Entries follow. Give back exactly the lines starting at the one containing "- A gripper" and ending at the one containing "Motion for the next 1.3", and no other lines.

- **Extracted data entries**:
● ● ● ● ● ● ●

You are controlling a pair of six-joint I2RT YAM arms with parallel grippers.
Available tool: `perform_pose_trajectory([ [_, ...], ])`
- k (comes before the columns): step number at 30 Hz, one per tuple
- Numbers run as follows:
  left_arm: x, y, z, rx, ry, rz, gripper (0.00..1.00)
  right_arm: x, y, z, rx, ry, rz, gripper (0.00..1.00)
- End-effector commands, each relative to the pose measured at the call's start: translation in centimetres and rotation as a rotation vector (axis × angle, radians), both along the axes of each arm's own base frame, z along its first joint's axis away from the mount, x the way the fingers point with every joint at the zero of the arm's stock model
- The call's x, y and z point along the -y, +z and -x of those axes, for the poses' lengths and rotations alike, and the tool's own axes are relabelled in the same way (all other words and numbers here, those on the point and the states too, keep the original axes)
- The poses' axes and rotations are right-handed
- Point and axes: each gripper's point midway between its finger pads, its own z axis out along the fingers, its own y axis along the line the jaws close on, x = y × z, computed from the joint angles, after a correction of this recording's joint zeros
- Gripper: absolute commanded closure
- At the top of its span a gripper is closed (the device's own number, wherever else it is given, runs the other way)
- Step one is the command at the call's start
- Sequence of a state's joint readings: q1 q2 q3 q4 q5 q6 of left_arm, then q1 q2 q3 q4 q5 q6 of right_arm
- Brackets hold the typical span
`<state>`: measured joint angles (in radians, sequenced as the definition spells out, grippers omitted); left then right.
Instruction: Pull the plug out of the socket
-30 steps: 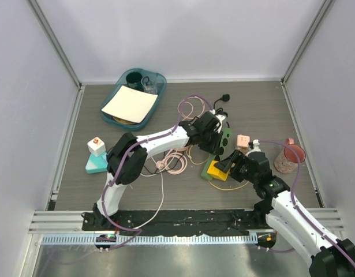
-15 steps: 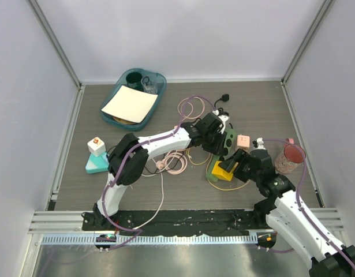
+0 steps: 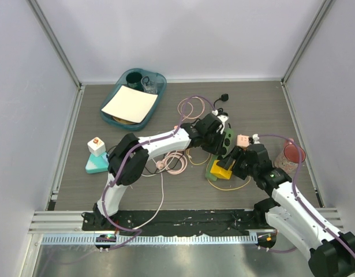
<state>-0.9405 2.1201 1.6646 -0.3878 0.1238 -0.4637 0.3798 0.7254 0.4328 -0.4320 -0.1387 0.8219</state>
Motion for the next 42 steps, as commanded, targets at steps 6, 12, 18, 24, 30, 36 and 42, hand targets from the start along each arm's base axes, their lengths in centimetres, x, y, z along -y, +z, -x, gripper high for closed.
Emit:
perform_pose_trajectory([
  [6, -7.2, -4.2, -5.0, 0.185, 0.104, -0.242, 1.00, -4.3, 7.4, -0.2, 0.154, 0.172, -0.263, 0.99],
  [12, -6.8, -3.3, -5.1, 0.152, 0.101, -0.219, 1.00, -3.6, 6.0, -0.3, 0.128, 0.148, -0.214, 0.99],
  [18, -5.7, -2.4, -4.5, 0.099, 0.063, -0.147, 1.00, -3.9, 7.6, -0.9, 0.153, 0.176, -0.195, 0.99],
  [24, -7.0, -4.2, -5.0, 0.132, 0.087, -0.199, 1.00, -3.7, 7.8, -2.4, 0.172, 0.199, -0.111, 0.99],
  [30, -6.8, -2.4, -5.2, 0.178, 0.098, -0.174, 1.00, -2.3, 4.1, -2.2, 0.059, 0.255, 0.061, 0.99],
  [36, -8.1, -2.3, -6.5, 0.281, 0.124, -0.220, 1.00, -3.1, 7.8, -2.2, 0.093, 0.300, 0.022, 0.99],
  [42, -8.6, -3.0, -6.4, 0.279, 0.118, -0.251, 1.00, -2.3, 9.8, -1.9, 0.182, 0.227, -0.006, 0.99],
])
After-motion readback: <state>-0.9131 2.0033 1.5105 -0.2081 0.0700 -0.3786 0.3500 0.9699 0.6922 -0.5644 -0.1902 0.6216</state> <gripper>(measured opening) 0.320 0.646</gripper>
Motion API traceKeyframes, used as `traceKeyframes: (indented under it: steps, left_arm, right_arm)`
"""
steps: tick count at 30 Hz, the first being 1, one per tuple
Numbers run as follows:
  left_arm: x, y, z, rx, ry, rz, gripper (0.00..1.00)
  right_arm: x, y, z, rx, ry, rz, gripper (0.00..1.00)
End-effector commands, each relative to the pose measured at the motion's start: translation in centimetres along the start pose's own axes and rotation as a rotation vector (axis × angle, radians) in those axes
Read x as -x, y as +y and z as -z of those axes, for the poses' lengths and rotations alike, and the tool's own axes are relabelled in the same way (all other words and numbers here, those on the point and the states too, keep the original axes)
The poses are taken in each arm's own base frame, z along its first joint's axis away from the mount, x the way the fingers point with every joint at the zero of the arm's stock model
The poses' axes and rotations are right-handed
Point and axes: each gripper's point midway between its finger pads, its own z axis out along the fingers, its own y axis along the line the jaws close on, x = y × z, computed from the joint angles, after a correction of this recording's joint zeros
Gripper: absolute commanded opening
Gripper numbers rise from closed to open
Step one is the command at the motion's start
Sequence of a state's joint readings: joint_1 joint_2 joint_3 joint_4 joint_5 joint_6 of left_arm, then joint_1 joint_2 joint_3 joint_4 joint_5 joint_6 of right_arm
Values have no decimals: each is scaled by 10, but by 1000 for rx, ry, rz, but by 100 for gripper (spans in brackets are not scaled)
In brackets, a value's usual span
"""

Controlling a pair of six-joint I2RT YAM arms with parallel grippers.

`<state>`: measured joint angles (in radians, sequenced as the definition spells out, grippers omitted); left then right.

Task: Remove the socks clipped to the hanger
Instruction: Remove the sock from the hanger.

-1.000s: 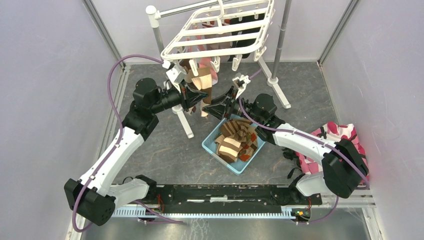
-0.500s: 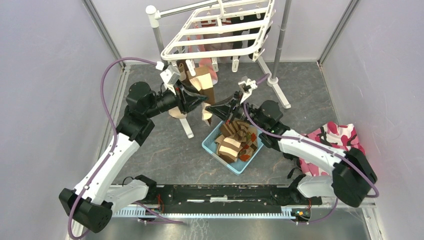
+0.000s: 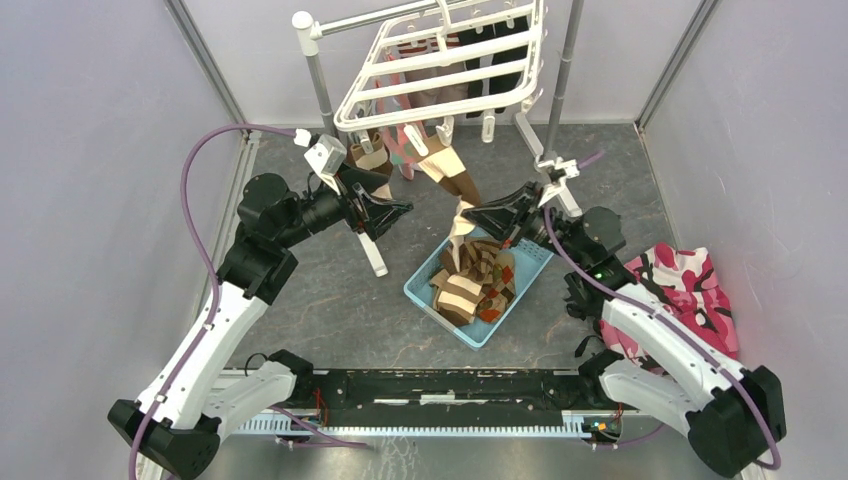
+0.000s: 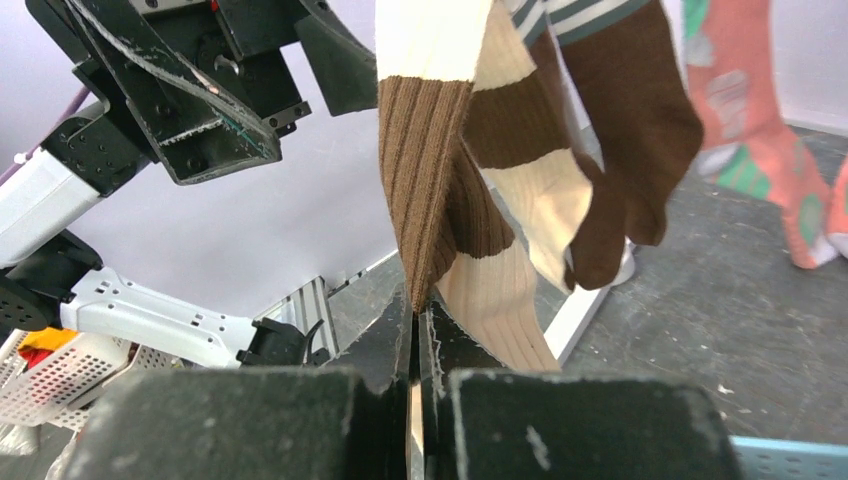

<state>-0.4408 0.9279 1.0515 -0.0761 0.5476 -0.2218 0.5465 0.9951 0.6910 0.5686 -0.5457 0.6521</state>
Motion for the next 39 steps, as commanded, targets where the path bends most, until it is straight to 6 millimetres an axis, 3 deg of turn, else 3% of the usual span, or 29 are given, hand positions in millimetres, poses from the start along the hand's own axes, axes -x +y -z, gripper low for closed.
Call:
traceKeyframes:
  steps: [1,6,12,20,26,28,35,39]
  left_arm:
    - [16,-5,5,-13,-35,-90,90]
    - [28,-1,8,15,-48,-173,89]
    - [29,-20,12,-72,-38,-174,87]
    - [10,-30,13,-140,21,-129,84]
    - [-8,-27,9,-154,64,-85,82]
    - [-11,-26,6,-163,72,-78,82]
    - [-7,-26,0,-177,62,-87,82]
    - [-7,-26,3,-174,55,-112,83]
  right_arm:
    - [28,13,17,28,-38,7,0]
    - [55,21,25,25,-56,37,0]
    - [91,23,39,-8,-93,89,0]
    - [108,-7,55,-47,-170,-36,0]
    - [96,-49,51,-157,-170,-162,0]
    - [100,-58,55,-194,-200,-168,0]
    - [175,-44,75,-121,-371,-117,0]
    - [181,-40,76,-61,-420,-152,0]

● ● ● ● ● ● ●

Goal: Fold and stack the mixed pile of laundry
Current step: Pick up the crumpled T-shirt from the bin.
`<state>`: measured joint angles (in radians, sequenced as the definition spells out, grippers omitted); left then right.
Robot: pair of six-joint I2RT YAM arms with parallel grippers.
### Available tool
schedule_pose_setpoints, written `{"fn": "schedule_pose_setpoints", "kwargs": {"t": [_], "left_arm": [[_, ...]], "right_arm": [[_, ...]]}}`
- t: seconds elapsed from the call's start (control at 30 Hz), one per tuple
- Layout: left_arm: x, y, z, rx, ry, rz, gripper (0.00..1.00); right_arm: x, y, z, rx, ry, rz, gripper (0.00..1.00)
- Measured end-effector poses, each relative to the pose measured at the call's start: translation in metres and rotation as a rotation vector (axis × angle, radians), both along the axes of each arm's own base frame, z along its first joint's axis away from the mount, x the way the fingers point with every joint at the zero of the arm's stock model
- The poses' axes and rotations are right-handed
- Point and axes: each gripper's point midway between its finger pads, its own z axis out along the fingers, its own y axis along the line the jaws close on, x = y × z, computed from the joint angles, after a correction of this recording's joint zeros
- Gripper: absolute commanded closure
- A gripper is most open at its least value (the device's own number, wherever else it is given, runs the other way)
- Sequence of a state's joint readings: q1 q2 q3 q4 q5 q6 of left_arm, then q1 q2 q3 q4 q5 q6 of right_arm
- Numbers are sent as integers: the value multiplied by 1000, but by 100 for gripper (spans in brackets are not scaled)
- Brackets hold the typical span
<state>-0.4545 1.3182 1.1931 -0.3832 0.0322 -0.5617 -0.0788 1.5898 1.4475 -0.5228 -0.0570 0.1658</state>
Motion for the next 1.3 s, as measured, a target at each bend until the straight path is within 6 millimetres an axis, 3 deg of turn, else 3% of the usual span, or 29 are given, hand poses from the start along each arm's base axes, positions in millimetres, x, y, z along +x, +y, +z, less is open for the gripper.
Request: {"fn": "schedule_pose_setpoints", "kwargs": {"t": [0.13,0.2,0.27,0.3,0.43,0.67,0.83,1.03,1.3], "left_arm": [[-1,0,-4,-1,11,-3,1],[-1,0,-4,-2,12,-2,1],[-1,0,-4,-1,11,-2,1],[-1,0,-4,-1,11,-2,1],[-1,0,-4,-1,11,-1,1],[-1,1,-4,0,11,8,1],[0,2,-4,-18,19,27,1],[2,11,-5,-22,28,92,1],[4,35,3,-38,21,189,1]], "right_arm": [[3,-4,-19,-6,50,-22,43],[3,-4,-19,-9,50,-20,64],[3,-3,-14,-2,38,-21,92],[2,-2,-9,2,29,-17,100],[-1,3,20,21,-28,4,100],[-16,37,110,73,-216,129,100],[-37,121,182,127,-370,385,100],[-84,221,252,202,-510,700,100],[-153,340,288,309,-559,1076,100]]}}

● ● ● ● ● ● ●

- **ANSWER TO THE PROBLEM**:
- A gripper is most open at its least value (the device's own number, wherever else it is given, runs the other way)
- Sequence of a state's joint readings: q1 q2 q3 q4 q5 q6 of left_arm, then q1 q2 q3 q4 q5 q6 of right_arm
- Numbers are sent as integers: the value multiplied by 1000, but by 100 for gripper (spans in brackets are not scaled)
- Brackets hold the typical span
<state>-0.4545 1.3182 1.1931 -0.3832 0.0322 -0.5617 -0.0788 1.5898 1.4475 -0.5228 -0.0570 0.1658</state>
Motion for the next 1.3 s, as measured, a target at each bend until the straight path is within 6 millimetres an axis, 3 deg of turn, else 3% of the usual span, or 29 are given, hand poses from the start along each arm's base axes, positions in millimetres, x, y, z along +x, +y, +z, less is open for the gripper.

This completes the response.